Projects

As ADC grows, we are developing and implementing data management solutions across various related projects. Below, you can find a quick synopsis of some of the projects we are currently supporting.

If you have any questions about these projects or if you’d like to collaborate with us on future initiatives, please contact us.

 

Climate-Smart Data Collaboration Centre (CS-DCC)

The CS-DCC is one of two hubs funded by Genome Canada as part of the Climate-Smart Agriculture and Food Systems Initiative.   The CS-DCC will support research data sharing, management and governance across projects by creating a data ecosystem featuring common frameworks for data exchange and sharing, community-developed data standards, open-source and reusable data processing toolkits, consensus-driven data governance, and training to develop community data competency.

To view more information please visit https://climatesmartagrifood.ca/ or https://agrintelligenteclimat.ca/ for information in french.  The ADC team is an active supporter through our Semantic Engine and involved in developing components of the CS-DCC.

 

Supporting the Canadian National Genetic Evaluation System for Sheep

Agri-Food Data Canada, in partnership with Centre d’expertise en production ovine du Québec (CEPOQ) and the Centre for Genetic Improvement of Livestock (CGIL), is contributing to the development of a modernized front end for GenOvis, the Canadian national genetic evaluation system for sheep. This web-based application facilitates the entry of phenotype data from sheep herds nationwide and generates reports for producers. Our efforts focus on enhancing the data verification process to ensure that only high-quality, reliable data feeds into the genetic evaluation system.

Powered by the Semantic Engine suite of tools, we are building advanced data schemas to automate data verification. These innovations aim to streamline user workflows while improving the accuracy and integrity of the data supporting genetic evaluations, ultimately benefiting sheep producers across Canada.

 

A Cyber Security Testing and Monitoring and Threat Hunting System for Protecting the ARIO Research Centres

This project aims to enhance the cybersecurity framework of ARIO Research Centres by conducting vulnerability assessments, penetration testing, and monitoring to identify potential threats and analyze the relevant cyberattack landscape. These measures are crucial for safeguarding critical research, maintaining data integrity and confidentiality, and ensuring operational continuity. The anticipated outcomes extend beyond ARIO Research Centres, providing valuable insights and practical tools to improve cybersecurity across similar research infrastructures globally.

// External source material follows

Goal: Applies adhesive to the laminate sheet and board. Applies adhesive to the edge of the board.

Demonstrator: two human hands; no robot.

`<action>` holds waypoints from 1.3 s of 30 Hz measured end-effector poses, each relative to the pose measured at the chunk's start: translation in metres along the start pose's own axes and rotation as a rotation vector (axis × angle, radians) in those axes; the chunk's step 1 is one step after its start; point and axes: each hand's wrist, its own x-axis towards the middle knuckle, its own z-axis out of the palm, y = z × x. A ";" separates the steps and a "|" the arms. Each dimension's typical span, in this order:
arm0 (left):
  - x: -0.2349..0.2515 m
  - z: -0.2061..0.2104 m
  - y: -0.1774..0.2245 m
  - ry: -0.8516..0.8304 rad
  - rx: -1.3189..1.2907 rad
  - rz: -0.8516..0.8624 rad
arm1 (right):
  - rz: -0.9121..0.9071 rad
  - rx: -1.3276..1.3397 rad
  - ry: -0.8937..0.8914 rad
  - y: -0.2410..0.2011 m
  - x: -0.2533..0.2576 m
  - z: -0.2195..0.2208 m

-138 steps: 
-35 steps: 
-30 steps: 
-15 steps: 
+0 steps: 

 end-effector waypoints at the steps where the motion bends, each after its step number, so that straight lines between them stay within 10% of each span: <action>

Our team is heavily invested in cybersecurity as we develop data portals to access the data collected at the ARIO Research Centres. To review and listen to talks, presentations, and explore cybersecurity knowledge mobilization materials, please visit our Cybersecurity page.

 

The Global Nitrogen Innovation Center for Clean Energy and the Environment (NICCEE)

Coming soon

 

Leveraging on-the-go sensing for detailed field-scale soil mapping

Coming soon

 

Semantic Engine Development

Completed

Agri-food Data Canada (ADC) has partnered with the Swiss non-profit Human Colossus Foundation (HCF) to improve the contextual metadata for research data.

In September of 2022 ADC entered into an agreement with HCF to co-develop tools and training to help researchers better describe their datasets. Both ADC and HCF value a decentralized ecosystem model for data and are collaborating on open standards and tools that will be adopted by the semantic engine of ADC.

Agri-food Data Canada will adopt HCF’s data harmonization solution known as overlays capture architecture (OCA) as part of the ADC semantic engine. The semantic engine helps researchers and data scientists write better data schemas for sharing research. Standardized use of the semantic engine will make agri-food data more findable, accessible, interoperable and reusable (FAIR).

“The semantic engine will be a great tool for researchers starting a research project, allowing them to create a data schema and share it with researchers already collecting the same data in Canada. The semantic engine will enable these researchers to collaborate and write a data standard publicly, making it easier for others to search and find relevant data sets,” said Michelle Edwards, director, agri-food data strategy, at U of G.